TASK OBJECTIVE: A precise repetition of every line below is the required answer.

GIVEN INFORMATION Start Marker

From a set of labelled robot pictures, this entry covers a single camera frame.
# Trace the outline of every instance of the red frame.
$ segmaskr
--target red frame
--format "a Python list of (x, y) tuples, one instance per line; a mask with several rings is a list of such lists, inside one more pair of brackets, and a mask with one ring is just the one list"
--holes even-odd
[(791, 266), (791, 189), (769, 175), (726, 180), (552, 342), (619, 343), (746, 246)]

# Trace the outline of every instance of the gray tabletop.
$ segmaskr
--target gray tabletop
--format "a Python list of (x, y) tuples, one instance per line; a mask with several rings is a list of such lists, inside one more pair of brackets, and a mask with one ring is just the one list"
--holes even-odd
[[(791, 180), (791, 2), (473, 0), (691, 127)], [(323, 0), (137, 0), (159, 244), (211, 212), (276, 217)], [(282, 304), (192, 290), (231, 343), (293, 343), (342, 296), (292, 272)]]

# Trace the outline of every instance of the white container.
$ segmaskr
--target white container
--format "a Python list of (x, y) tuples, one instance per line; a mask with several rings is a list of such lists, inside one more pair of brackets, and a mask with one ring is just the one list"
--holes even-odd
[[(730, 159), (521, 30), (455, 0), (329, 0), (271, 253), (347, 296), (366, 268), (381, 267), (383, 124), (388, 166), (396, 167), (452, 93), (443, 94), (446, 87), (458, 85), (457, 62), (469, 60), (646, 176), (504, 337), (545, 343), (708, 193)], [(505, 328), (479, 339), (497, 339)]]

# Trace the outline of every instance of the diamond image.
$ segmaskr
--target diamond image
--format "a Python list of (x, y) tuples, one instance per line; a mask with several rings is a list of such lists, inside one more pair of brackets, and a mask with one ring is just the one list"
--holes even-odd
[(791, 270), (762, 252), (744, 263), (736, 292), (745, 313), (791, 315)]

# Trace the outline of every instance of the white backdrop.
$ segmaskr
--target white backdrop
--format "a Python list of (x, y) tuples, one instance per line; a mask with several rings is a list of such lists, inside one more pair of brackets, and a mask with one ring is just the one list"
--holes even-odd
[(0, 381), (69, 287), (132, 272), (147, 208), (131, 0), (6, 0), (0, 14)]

GIVEN INFORMATION End Marker

TASK OUTPUT:
From a set of labelled robot pictures, this entry covers a single camera frame.
# Trace the outline of every instance of the red frame.
$ segmaskr
--target red frame
--format "a Python list of (x, y) tuples, one instance per line; a mask with several rings is a list of such lists, inside one more pair of brackets, and a mask with one ring is just the one list"
--holes even-odd
[(791, 266), (791, 189), (769, 175), (726, 180), (552, 342), (619, 343), (746, 246)]

# Trace the outline of every instance of the gray tabletop.
$ segmaskr
--target gray tabletop
--format "a Python list of (x, y) tuples, one instance per line; a mask with several rings is a list of such lists, inside one more pair of brackets, and a mask with one ring is just the one list"
--holes even-odd
[[(791, 180), (791, 2), (473, 0), (691, 127)], [(323, 0), (137, 0), (159, 244), (211, 212), (276, 217)], [(282, 304), (192, 290), (231, 343), (293, 343), (342, 296), (292, 272)]]

# Trace the outline of every instance of the white container.
$ segmaskr
--target white container
--format "a Python list of (x, y) tuples, one instance per line; a mask with several rings is a list of such lists, inside one more pair of brackets, and a mask with one ring is just the one list"
--holes even-odd
[[(730, 159), (521, 30), (455, 0), (329, 0), (271, 253), (347, 296), (366, 268), (381, 267), (383, 124), (388, 166), (396, 167), (452, 93), (443, 94), (446, 87), (458, 85), (457, 62), (469, 60), (646, 176), (504, 337), (545, 343), (708, 193)], [(505, 328), (479, 339), (497, 339)]]

# Trace the outline of every instance of the diamond image.
$ segmaskr
--target diamond image
--format "a Python list of (x, y) tuples, one instance per line; a mask with several rings is a list of such lists, inside one more pair of brackets, and a mask with one ring is just the one list"
--holes even-odd
[(791, 270), (762, 252), (744, 263), (736, 292), (745, 313), (791, 315)]

# Trace the outline of every instance of the white backdrop.
$ segmaskr
--target white backdrop
--format "a Python list of (x, y) tuples, one instance per line; a mask with several rings is a list of such lists, inside one more pair of brackets, and a mask with one ring is just the one list"
--holes even-odd
[(0, 381), (69, 287), (132, 272), (147, 208), (131, 0), (6, 0), (0, 14)]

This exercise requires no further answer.